* **What you need to do**: For each line below that contains the word "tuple", make a copy.

[Dataset excerpts]
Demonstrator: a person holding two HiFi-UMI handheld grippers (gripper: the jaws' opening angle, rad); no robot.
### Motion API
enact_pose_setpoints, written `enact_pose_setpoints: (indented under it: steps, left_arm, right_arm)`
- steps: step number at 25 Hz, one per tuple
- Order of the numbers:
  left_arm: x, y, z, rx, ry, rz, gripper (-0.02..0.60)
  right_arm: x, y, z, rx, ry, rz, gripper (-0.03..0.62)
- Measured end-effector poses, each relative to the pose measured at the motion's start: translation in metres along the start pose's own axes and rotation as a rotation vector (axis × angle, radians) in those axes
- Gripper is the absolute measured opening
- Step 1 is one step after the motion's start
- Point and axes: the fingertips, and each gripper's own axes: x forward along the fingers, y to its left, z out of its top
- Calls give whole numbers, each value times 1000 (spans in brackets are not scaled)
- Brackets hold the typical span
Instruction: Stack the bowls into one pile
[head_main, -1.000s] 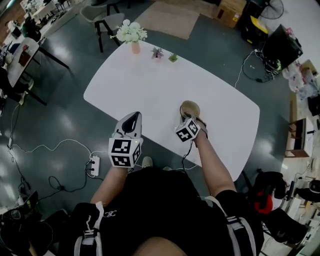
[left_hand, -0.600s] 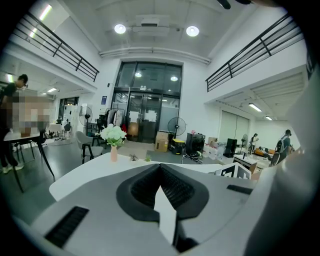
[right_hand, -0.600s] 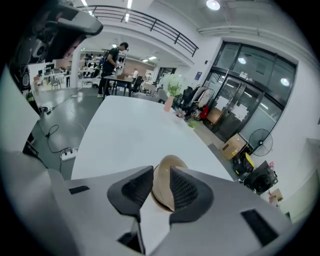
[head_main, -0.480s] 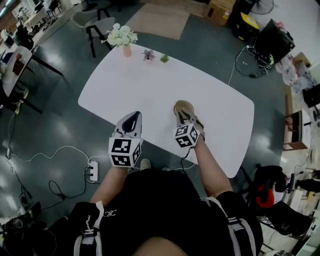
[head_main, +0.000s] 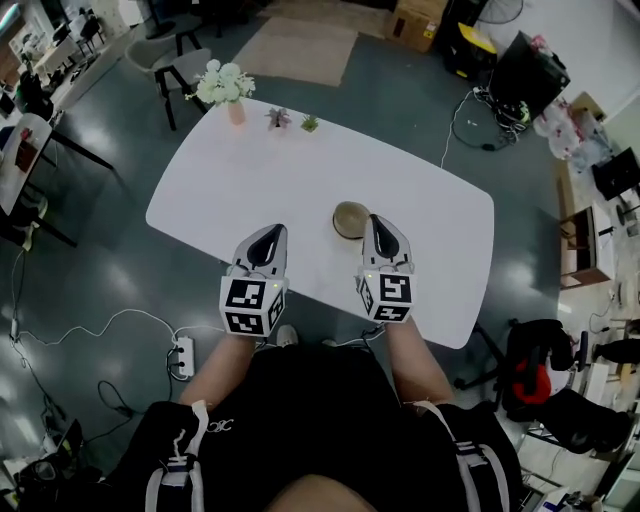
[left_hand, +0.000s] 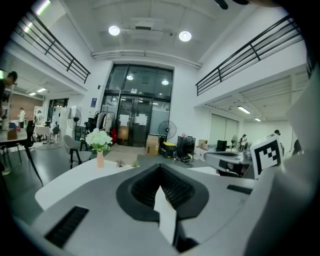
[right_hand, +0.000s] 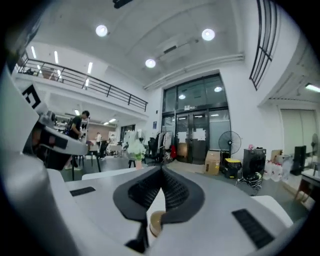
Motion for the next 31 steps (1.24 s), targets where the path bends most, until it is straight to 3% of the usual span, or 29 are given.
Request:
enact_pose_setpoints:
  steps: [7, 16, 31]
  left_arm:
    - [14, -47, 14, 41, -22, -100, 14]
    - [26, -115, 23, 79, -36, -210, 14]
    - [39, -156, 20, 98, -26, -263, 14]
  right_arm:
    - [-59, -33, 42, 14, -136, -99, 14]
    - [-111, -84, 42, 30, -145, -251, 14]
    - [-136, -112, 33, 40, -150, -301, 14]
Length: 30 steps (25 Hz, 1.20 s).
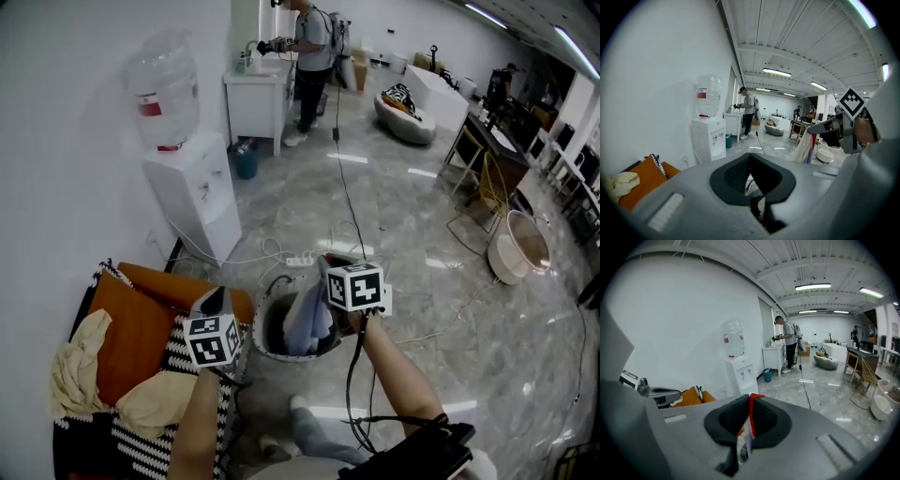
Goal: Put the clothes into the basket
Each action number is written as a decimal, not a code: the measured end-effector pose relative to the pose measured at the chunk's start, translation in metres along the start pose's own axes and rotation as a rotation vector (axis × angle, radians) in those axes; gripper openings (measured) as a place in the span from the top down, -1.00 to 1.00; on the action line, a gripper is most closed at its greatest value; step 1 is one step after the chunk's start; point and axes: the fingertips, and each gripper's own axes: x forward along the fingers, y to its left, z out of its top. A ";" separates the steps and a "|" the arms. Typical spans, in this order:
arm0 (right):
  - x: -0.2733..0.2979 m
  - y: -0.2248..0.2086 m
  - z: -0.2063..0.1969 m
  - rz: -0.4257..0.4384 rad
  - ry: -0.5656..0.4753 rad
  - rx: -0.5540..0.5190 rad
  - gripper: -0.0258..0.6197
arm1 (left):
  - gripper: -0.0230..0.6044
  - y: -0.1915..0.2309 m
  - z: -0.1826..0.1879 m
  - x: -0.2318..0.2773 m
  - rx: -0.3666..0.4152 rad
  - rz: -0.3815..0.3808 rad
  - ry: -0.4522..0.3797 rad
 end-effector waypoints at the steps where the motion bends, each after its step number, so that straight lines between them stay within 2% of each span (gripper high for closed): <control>1: 0.006 -0.002 -0.010 0.002 0.020 0.001 0.89 | 0.92 -0.002 -0.008 0.004 0.002 -0.003 0.016; 6: 0.040 -0.015 -0.063 0.008 0.119 0.034 0.89 | 0.92 -0.002 -0.050 0.029 -0.018 0.000 0.095; 16: 0.104 -0.038 -0.142 0.022 0.279 0.097 0.89 | 0.92 -0.006 -0.111 0.077 -0.064 0.011 0.223; 20: 0.124 -0.035 -0.168 0.061 0.363 0.117 0.89 | 0.92 -0.002 -0.133 0.085 -0.091 0.029 0.259; 24: 0.141 -0.029 -0.188 0.094 0.422 0.088 0.89 | 0.92 0.007 -0.152 0.090 -0.117 0.052 0.285; 25: 0.144 -0.029 -0.193 0.102 0.439 0.084 0.87 | 0.92 0.008 -0.156 0.091 -0.123 0.056 0.290; 28: 0.151 -0.032 -0.213 0.121 0.504 0.101 0.53 | 0.92 0.010 -0.166 0.095 -0.138 0.067 0.306; 30: 0.151 -0.036 -0.231 0.114 0.558 0.119 0.47 | 0.92 0.011 -0.173 0.097 -0.145 0.073 0.320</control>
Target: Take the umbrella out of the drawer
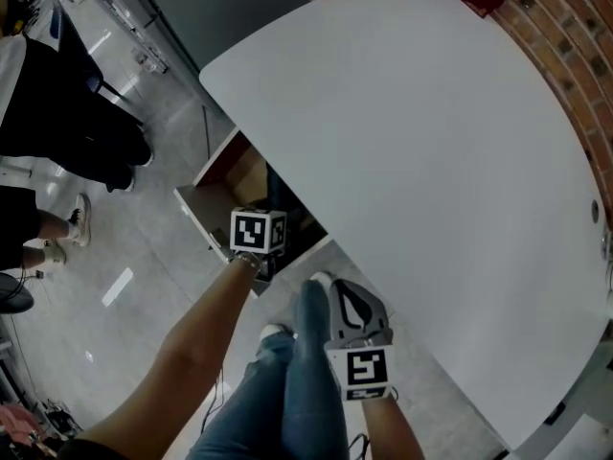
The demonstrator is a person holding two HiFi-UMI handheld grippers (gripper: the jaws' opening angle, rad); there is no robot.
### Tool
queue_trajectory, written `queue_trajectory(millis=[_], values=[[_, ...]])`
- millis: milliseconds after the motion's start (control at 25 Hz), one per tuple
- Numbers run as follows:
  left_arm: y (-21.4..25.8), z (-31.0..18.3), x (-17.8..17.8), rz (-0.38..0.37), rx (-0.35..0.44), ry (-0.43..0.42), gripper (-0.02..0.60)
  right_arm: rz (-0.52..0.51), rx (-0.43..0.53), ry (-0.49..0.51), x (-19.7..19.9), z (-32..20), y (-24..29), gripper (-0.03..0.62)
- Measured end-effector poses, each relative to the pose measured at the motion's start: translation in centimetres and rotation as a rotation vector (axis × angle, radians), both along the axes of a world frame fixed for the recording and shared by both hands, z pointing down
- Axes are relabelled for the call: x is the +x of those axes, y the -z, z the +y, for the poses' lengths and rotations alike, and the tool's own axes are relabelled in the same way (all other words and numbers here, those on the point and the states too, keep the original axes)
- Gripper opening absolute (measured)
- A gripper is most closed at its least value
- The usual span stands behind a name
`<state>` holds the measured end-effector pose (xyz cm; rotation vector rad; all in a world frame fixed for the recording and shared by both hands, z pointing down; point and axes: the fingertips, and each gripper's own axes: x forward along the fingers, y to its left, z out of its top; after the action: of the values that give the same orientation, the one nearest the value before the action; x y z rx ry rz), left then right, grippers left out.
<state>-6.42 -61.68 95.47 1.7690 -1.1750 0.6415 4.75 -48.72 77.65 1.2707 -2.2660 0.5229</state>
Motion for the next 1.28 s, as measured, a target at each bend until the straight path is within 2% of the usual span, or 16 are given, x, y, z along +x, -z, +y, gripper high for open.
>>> queue_trajectory(millis=[160,400,640,960,1280], values=[[-0.2,-0.9,0.3,0.000,0.038,-0.020,0.302,0.005,0.002,-0.014,0.0,-0.5,-0.6,-0.008],[0.6,-0.2,0.4,0.067,-0.023,-0.004,0.272,-0.011,-0.019,-0.032,-1.0,0.1,-0.5,-0.008],[3.4,0.4,-0.1,0.071,0.026,-0.041,0.267,-0.021,-0.029,0.000,-2.6,1.9,0.2,-0.008],[6.8,2.0,-1.9,0.061,0.023,-0.011,0.267,-0.034,0.001,-0.006,-3.4,3.0,3.1,-0.008],[9.7,3.5,-3.2,0.103,0.034,0.012,0.267,-0.012,0.044,-0.040,-3.1,3.5,5.5,-0.008]])
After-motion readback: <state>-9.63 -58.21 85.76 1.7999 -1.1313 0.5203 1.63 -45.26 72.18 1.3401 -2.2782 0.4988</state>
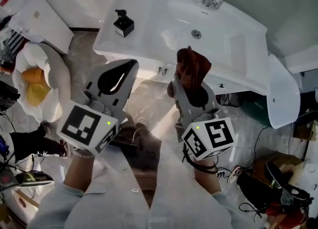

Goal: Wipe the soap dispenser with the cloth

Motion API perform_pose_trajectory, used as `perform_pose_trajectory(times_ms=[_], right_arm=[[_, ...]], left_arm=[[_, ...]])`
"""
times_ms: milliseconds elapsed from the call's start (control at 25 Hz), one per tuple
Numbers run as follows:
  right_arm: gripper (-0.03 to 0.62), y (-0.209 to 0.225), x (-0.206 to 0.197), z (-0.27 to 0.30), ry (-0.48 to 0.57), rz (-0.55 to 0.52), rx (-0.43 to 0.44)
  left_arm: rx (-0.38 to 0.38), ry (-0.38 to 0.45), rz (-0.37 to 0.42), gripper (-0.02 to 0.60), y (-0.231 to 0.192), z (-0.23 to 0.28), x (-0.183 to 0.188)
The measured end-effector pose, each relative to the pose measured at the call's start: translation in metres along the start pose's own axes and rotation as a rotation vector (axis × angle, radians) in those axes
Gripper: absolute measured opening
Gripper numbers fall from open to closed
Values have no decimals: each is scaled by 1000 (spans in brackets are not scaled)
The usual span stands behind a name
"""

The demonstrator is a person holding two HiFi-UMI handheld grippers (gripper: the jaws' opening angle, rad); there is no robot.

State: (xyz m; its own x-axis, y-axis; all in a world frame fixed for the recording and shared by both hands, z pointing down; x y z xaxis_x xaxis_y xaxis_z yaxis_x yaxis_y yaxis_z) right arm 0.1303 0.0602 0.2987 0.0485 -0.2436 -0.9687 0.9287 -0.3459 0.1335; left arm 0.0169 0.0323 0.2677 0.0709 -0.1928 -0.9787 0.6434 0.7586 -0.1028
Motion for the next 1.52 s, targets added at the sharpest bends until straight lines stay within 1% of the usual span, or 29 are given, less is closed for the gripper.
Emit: perform_pose_trajectory(times_ms=[200,680,1080,1280,1520], right_arm=[[83,0,2,-7,9,6,-11],[83,2,18,-1,33,-5,-78],[82,-6,21,4,32,-4,-149],[82,-13,21,10,31,-10,-164],[83,-21,24,25,26,-19,-148]], left_arm=[[-15,0,9,5,7,2,5],[-104,25,28,5,4,20,23],[-180,25,50,5,-4,22,26],[-183,-19,-20,5,-7,18,22],[-178,-18,-31,5,-21,16,23]])
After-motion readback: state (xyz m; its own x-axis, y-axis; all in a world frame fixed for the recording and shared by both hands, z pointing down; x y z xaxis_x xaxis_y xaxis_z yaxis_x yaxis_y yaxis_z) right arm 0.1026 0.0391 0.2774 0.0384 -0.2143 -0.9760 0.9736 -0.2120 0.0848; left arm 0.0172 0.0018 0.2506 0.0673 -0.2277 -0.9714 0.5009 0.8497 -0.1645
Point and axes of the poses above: the fingertips, and each gripper's own axes: z forward along the fingers, y to its right, x out of its top, the point moved 1 cm from there along -z, backward along the fingers, and after that the axes turned 3 degrees about -z, right-handed, at the moved point
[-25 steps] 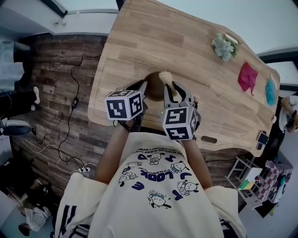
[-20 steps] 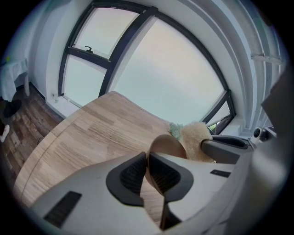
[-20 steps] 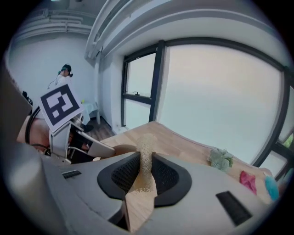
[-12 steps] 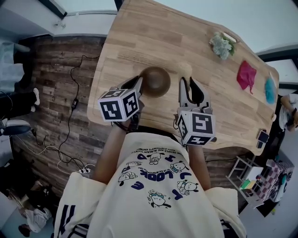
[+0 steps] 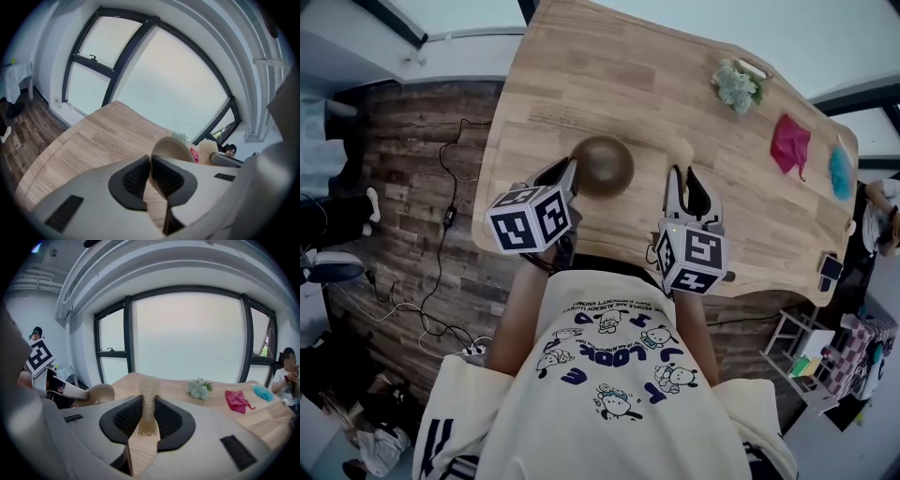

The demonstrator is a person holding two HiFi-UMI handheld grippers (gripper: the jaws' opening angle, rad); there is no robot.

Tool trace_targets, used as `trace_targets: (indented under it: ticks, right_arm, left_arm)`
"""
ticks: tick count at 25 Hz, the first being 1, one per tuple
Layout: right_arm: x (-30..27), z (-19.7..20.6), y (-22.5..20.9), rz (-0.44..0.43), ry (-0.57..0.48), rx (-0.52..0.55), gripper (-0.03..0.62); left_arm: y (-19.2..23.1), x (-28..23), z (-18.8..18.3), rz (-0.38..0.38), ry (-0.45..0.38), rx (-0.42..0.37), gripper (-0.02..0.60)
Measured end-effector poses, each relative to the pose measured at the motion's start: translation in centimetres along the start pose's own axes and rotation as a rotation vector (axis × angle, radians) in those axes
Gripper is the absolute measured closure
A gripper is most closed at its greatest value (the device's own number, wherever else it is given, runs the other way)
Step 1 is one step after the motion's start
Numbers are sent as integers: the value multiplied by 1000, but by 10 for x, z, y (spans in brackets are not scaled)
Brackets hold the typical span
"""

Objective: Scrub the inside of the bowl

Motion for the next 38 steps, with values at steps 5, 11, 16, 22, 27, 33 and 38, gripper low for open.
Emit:
trace_targets:
  ticks: [5,11,16,22,27,33,38]
  right_arm:
    - [4,8,-4,21,4,-24,517]
    - [6,16,-10,31,12,-57,519]
    - [10,20,-14,33,20,-79,519]
    - [10,25,-19,25,37,-130,519]
    - [10,28,-22,27,67,-170,520]
    - [11,28,-20,28,73,-173,520]
    - [11,28,-19,25,78,-187,520]
  left_arm:
    - [-3,3,4,-7,-1,2,535]
    - [-8,5,8,-11,-6,-1,535]
    - [-14,5,12,-13,-3,-3,535]
    - [-20,3,17,-17,2,-11,535]
    - [-24,3,18,-21,5,-21,535]
    - [-23,6,21,-25,10,-23,535]
    - [-22,7,21,-25,9,-26,535]
Point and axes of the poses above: the fingertips, and each gripper's own axes: x backward along the fingers, y to its left, z out of its underside, the point moved 10 cm from there along x, backward along the fingers, and after that the axes turned 10 degrees about -z, right-handed, at the moved point
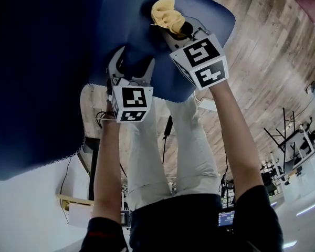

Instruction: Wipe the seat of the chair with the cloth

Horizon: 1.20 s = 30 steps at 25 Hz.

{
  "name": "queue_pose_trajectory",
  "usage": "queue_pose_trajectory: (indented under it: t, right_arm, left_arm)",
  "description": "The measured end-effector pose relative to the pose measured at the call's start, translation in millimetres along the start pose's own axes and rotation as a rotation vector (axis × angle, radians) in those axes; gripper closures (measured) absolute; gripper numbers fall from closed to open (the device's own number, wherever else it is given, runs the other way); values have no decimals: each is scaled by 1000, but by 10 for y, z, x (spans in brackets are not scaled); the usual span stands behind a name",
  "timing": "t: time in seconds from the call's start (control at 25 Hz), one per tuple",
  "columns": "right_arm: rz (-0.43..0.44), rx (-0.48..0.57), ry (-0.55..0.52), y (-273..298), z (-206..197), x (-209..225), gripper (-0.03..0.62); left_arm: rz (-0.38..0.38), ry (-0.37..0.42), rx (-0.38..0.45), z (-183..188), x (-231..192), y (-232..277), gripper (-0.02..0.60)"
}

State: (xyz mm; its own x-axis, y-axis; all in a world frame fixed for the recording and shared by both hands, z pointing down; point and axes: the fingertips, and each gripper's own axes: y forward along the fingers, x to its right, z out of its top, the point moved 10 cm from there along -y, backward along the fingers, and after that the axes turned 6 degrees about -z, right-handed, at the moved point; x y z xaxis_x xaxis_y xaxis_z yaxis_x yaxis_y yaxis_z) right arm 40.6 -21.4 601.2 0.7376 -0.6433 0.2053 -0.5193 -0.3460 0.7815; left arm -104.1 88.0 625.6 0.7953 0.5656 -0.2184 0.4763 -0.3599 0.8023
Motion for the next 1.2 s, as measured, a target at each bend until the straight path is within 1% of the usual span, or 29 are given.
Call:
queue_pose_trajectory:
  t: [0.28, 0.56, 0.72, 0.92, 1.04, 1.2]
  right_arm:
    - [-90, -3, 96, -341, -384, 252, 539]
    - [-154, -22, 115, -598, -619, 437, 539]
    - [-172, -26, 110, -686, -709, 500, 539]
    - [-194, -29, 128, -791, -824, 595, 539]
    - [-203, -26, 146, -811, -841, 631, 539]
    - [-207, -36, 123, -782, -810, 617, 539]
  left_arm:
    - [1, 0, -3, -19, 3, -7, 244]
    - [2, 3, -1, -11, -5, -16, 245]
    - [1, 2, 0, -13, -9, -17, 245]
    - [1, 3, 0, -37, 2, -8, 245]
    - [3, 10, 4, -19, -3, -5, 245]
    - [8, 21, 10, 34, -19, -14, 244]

* **Your solution**:
- steps: step number at 25 Hz, one per tuple
- millis: milliseconds after the motion's start (control at 25 Hz), one per tuple
times_ms: milliseconds elapsed from the call's start (control at 25 Hz), one per tuple
ticks: tick count at 25 Hz, the first being 1, one per tuple
  "timing": "t: time in seconds from the call's start (control at 25 Hz), one per tuple",

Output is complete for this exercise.